- Problem to solve:
In the material below, the lines from the one containing "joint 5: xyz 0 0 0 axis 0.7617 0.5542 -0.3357" through the one containing "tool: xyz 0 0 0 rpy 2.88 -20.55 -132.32" are to be given again exactly, ends included, and no others.

- Available records:
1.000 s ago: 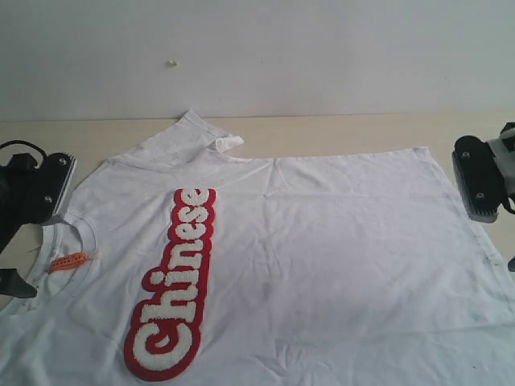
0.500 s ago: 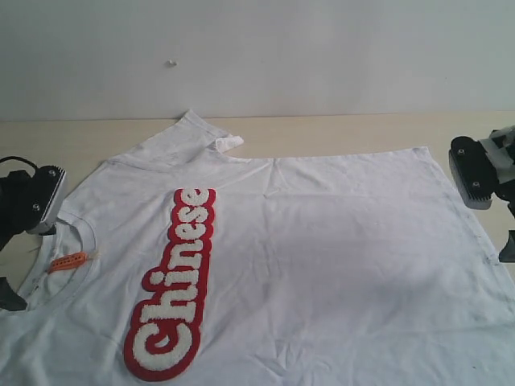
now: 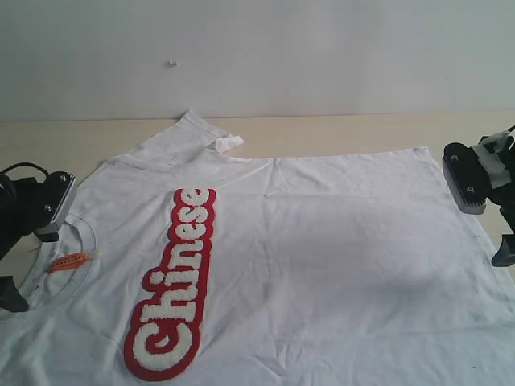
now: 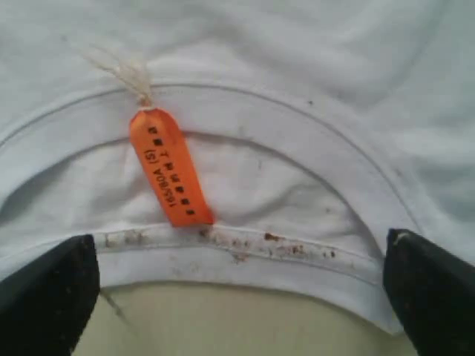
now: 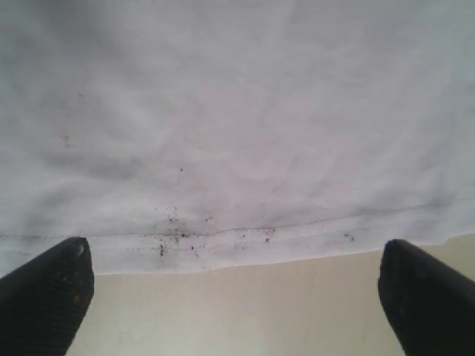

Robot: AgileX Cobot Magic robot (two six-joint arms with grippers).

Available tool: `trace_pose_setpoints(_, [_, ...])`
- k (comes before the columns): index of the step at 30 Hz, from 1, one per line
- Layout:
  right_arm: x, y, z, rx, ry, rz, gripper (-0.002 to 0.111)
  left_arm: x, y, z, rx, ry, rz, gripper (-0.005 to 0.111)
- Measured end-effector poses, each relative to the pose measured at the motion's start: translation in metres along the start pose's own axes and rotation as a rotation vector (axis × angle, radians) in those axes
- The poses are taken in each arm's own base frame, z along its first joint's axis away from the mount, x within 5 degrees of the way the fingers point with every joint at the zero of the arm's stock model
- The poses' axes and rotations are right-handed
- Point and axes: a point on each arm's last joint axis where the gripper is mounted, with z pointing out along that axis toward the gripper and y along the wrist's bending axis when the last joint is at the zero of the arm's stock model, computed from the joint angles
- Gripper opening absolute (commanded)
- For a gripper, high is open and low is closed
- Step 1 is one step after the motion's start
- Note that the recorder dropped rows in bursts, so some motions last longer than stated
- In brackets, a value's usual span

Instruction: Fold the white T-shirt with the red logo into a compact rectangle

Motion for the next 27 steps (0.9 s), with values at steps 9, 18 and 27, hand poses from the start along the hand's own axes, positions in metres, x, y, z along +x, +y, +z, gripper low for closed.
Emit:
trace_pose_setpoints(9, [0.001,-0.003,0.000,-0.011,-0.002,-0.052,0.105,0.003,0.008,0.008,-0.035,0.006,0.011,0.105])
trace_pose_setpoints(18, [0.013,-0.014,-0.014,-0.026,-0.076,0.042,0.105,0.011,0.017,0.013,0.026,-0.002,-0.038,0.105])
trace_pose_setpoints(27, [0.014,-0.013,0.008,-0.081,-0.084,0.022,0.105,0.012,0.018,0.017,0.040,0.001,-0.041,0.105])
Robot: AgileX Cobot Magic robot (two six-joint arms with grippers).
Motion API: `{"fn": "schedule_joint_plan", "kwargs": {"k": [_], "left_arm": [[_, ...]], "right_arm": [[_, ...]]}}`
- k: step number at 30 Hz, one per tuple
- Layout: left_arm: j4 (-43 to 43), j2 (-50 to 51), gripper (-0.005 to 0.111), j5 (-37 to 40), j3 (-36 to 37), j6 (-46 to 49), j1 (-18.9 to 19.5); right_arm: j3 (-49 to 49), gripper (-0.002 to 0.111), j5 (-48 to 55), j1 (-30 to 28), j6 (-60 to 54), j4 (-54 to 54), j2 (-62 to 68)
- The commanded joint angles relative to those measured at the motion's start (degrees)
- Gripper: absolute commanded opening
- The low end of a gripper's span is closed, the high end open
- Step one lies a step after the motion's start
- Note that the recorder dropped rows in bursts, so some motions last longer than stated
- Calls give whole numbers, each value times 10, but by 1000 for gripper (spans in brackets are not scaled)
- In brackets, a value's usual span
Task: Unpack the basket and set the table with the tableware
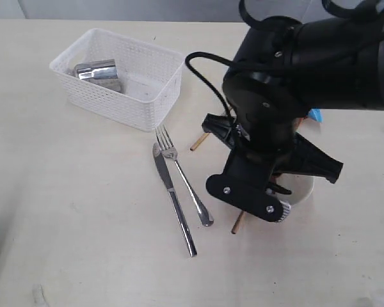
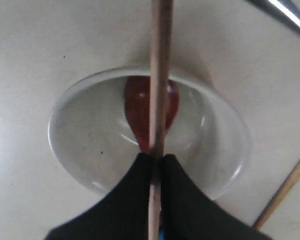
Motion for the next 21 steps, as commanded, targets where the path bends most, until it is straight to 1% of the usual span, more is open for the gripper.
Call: {"fn": "schedule_joint_plan", "kwargs": {"k": [1, 8, 15, 17, 20, 21], "left_arm": [[3, -2, 0, -2, 1, 0, 1], [3, -2, 0, -2, 1, 0, 1], [3, -2, 0, -2, 1, 0, 1], [3, -2, 0, -2, 1, 0, 1], [3, -2, 0, -2, 1, 0, 1], [3, -2, 0, -2, 1, 0, 1]], "right_arm": [[21, 0, -26, -35, -20, 20, -5], [24, 0, -73, -36, -27, 67, -6], [36, 0, -85, -36, 1, 57, -6], [53, 0, -99, -36, 13, 16, -6], [69, 0, -110, -36, 31, 6, -6], [70, 0, -121, -36, 55, 6, -6]]}}
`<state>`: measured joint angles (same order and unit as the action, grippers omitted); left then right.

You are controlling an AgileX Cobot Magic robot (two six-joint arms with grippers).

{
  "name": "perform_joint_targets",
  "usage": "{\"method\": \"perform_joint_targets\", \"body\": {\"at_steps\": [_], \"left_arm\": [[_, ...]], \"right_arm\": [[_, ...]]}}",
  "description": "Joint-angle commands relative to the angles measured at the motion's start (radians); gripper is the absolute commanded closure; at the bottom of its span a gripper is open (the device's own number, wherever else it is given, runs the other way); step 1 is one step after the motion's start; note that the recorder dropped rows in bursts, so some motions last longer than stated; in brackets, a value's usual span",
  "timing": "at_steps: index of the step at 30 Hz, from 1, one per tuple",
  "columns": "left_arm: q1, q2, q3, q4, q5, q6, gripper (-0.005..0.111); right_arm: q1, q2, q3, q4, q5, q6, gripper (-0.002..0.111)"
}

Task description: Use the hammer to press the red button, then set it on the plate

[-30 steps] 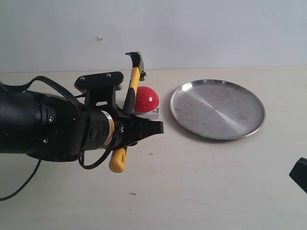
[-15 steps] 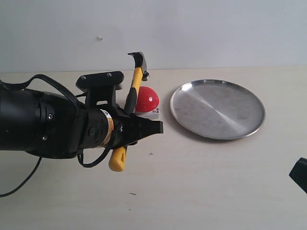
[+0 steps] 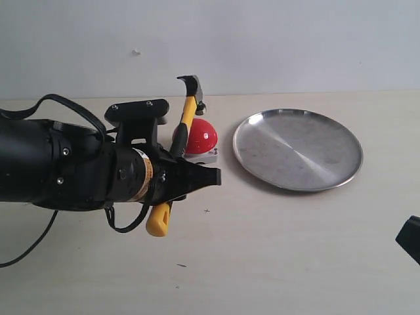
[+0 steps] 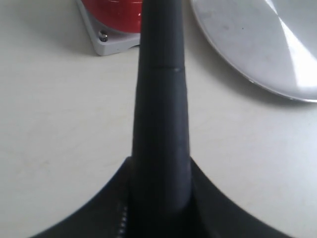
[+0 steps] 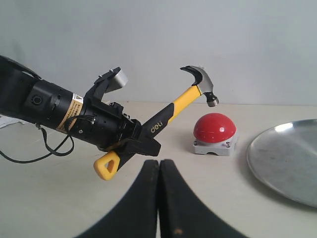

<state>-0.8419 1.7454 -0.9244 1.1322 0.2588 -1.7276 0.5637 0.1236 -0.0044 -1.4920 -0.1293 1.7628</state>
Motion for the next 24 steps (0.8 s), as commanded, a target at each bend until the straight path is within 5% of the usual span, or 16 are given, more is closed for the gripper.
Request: {"method": "perform_joint_targets", "body": {"at_steps": [1,10,24], "left_arm": [[0.005,-0.016,-0.018,-0.006,0.017,0.057,0.107],[0.005,-0.019,-0.181,-0.488,0.273,0.699,0.107],[0.005,-0.024,-0.219,-0.553,0.288,0.731,0.107]], "right_arm": [[0.001,-0.006,0.004,-0.005,-0.002,-0.007,0.108],[0.001,-0.006,0.004,-0.003,-0.002,-0.007,0.108],[0.001,-0.006,0.004,-0.003,-0.002,-0.007,0.108]]}}
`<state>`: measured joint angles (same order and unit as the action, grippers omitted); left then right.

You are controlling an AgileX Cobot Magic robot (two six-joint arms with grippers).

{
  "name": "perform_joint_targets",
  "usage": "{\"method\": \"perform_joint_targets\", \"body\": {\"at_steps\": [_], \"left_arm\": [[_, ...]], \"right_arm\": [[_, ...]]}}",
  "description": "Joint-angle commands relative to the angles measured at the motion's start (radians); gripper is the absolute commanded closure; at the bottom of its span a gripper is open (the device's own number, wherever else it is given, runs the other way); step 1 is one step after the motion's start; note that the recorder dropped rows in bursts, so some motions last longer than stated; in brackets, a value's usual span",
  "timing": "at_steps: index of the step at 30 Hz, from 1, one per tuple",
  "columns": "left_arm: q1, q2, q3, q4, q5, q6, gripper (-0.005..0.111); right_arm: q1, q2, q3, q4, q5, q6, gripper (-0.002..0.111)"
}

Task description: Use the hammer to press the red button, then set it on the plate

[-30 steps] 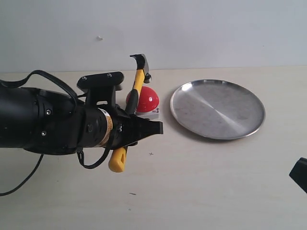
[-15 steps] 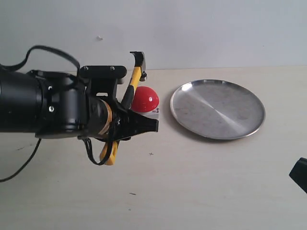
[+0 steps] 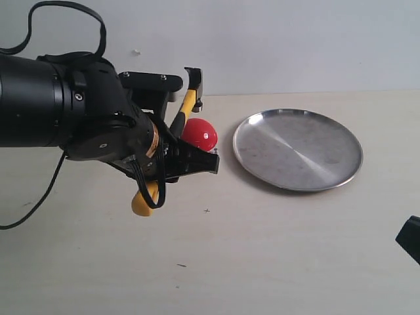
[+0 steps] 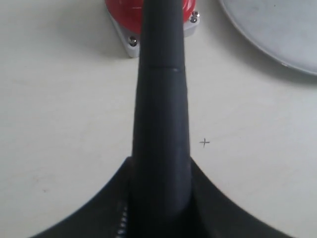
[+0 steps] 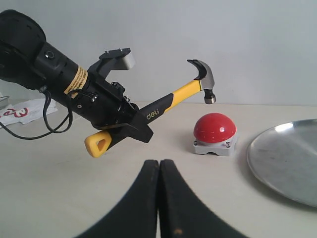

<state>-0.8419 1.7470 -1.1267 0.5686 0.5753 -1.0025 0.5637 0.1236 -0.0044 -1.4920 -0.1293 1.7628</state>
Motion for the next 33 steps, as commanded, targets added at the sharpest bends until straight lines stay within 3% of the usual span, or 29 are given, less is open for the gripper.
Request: {"method": "perform_joint_targets", "body": {"at_steps": [1,10,26,29,33], "left_arm": [[0.005,-0.026,-0.013,0.01,-0.029,0.006,0.107],[0.005,-0.037,-0.005,0.011,-0.042,0.013,0.107],[0.005,-0.159,-0.139,0.049,-0.008,0.062,0.107],[0.003,-0.112,-0.132,0.051,0.075,0.068,0.107],[0.003,-0.03,-0.088,0.041,0.014,0.061,0.107]], "right_arm": [[0.001,-0.006,0.004,-0.003,-0.002,-0.007,0.108],[0.001,-0.006,0.004,-0.003,-0.002,-0.007,0.108],[0.001,-0.006,0.004,-0.003,-0.002,-0.007,0.108],[0.001,-0.006,0.004,-0.003,-0.002,-0.007,0.108],[0.001,-0.006,0.004,-0.004,-0.002,-0.007,0.108]]}}
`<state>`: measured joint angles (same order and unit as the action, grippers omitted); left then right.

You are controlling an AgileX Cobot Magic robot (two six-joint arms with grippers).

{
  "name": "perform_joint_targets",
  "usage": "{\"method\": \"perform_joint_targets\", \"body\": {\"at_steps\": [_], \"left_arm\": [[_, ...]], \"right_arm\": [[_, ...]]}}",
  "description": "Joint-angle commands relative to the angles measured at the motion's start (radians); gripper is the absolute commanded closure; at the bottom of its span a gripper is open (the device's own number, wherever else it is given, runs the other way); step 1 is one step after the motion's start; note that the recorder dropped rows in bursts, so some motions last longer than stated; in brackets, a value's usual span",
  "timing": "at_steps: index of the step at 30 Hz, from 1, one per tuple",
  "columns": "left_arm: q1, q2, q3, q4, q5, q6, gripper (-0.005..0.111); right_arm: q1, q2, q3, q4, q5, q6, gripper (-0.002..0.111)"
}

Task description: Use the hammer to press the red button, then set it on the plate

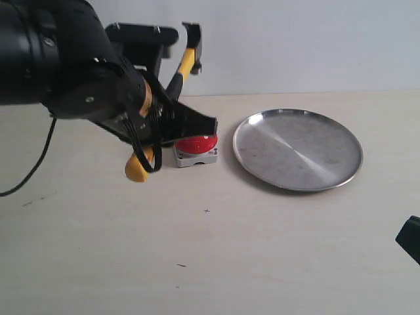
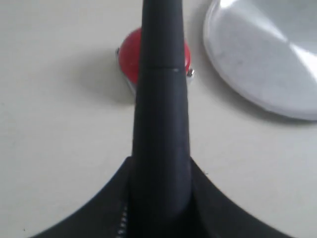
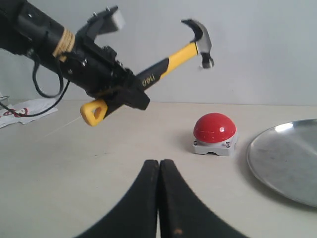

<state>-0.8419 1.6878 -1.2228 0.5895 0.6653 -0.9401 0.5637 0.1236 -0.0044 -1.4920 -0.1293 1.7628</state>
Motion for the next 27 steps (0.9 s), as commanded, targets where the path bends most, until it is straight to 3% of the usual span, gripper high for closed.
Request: {"method": "perform_joint_targets", "body": {"at_steps": [1,14,23,27], "left_arm": [[0.003,0.045,0.013,0.012,-0.103,-0.006,0.107],[0.005,0.046,0.013,0.061,-0.115,-0.026,0.107],[0.005,0.23,0.089,0.051,-0.18,-0.067,0.107],[0.005,0.196,0.058,0.062,-0.179,-0.083,0.107]], "right_arm": [[0.001,-0.006,0.004,-0.004,-0.002,-0.007,0.108],[0.001,-0.006,0.004,-0.002,-0.002,-0.007,0.108],[0.001,-0.006,0.004,-0.006,-0.002,-0.007,0.108],[0.001,-0.006,0.004,-0.006,-0.002,-0.007,0.108]]}}
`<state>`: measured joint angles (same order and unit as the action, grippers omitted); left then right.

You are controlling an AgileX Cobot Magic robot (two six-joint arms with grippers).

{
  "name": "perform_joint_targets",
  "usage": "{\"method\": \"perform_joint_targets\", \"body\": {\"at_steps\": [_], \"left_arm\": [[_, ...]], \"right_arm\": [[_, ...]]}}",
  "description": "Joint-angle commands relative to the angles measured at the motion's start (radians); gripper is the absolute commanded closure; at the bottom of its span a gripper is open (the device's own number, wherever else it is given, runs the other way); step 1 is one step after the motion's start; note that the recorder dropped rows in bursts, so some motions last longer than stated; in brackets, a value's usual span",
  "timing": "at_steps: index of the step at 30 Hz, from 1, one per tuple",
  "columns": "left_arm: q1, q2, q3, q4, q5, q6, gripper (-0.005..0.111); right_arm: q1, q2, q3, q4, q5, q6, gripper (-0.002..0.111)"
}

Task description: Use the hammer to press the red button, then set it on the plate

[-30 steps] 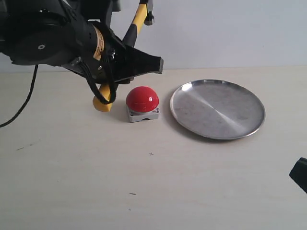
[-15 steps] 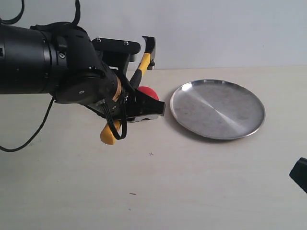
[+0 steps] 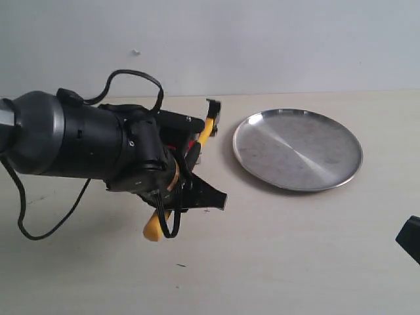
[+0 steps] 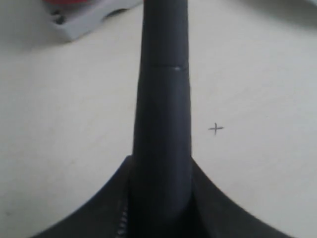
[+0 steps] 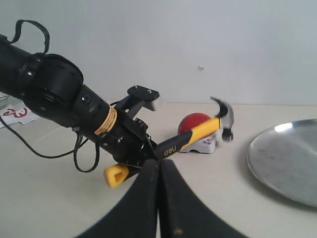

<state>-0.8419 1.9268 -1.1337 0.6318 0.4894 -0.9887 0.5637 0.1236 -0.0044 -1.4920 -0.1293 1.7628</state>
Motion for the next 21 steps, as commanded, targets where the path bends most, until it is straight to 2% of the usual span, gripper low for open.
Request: {"method": "perform_joint_targets", "body": {"at_steps": [1,5,9,15,16,21], "left_arm": [[0.005,-0.066,-0.044,0.022,-0.003,-0.034,0.107],[0.003,-0.204,-0.089,0.02,-0.046,-0.034,0.107],[0.003,-0.308,-0.078,0.007,-0.15,-0.034,0.107],[0.003,-0.305,0.028,-0.076,-0.514,-0.05,0.107],[0.003,-0.283,0.042,-0.076,-0.6,-0.075,0.107],[0.005,-0.173,0.049,-0.076,-0.852,-0.179,0.107]], "right_arm": [[0.001,-0.006,0.004,-0.006,-0.002,-0.007,0.108],[0.001,-0.006,0.004,-0.006,-0.002,-0.007,0.108],[0.001,-0.006,0.004,-0.004,-0.002,-0.007,0.108],[0.001,-0.006,0.004,-0.004,-0.002,-0.007,0.108],[0.001,-0.006,0.004,-0.004,-0.002,-0.007,0.108],[0.001,-0.006,0.004,-0.004,-0.002,-0.007,0.108]]}}
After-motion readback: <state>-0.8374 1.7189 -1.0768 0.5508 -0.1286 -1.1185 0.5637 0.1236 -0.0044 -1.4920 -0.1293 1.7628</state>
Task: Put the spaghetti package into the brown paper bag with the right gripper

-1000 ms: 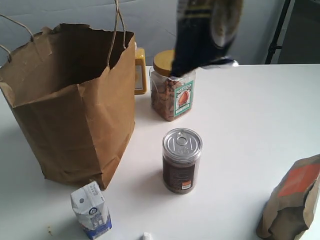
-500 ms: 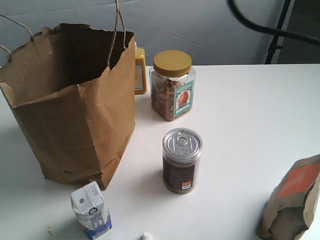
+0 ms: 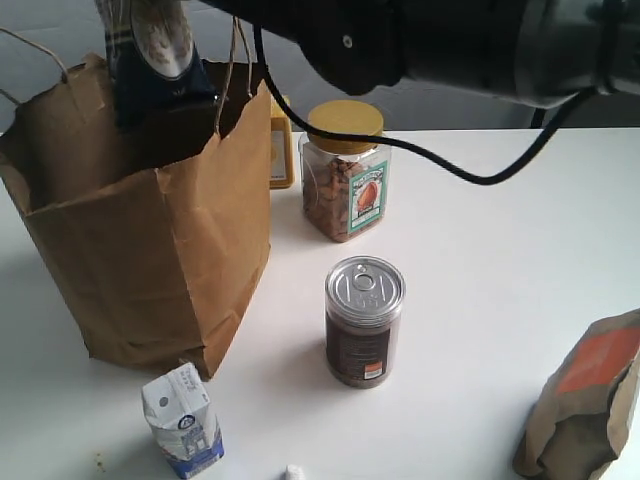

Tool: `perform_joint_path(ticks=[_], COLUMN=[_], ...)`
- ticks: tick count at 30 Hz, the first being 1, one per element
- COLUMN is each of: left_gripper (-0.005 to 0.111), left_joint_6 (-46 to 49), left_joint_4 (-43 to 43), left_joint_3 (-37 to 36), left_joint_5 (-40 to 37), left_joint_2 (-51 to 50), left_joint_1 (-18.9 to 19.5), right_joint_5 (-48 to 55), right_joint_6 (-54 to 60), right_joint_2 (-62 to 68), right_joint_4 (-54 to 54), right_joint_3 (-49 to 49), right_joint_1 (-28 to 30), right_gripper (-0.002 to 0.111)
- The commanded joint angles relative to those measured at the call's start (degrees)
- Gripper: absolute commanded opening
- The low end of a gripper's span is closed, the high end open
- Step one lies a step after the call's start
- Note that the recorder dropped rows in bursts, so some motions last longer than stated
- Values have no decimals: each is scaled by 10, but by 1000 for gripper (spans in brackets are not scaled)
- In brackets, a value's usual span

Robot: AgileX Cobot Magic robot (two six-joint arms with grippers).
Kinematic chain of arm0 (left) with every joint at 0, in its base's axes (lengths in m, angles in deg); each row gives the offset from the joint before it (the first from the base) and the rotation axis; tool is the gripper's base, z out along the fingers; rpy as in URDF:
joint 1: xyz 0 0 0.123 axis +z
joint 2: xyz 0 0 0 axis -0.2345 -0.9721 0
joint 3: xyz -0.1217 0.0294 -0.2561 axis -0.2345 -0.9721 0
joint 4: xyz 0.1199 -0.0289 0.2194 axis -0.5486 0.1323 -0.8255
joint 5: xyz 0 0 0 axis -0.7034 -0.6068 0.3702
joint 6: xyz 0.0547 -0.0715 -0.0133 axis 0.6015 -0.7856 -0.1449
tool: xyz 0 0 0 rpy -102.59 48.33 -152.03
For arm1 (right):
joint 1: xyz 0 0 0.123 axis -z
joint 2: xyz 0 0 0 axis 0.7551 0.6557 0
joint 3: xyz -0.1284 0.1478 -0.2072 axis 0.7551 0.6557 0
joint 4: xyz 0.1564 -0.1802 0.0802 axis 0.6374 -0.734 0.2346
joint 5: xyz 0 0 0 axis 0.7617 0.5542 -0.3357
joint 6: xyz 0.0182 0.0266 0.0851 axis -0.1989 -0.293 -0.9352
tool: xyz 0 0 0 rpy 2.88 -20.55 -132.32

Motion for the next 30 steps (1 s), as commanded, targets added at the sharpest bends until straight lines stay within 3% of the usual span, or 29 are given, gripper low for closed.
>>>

- Response to this exercise:
joint 5: xyz 0 0 0 axis 0.7617 0.5542 -0.3357
joint 6: xyz 0.0182 0.0266 0.0851 axis -0.1989 -0.293 -0.9352
tool: xyz 0 0 0 rpy 2.88 -20.55 -132.32

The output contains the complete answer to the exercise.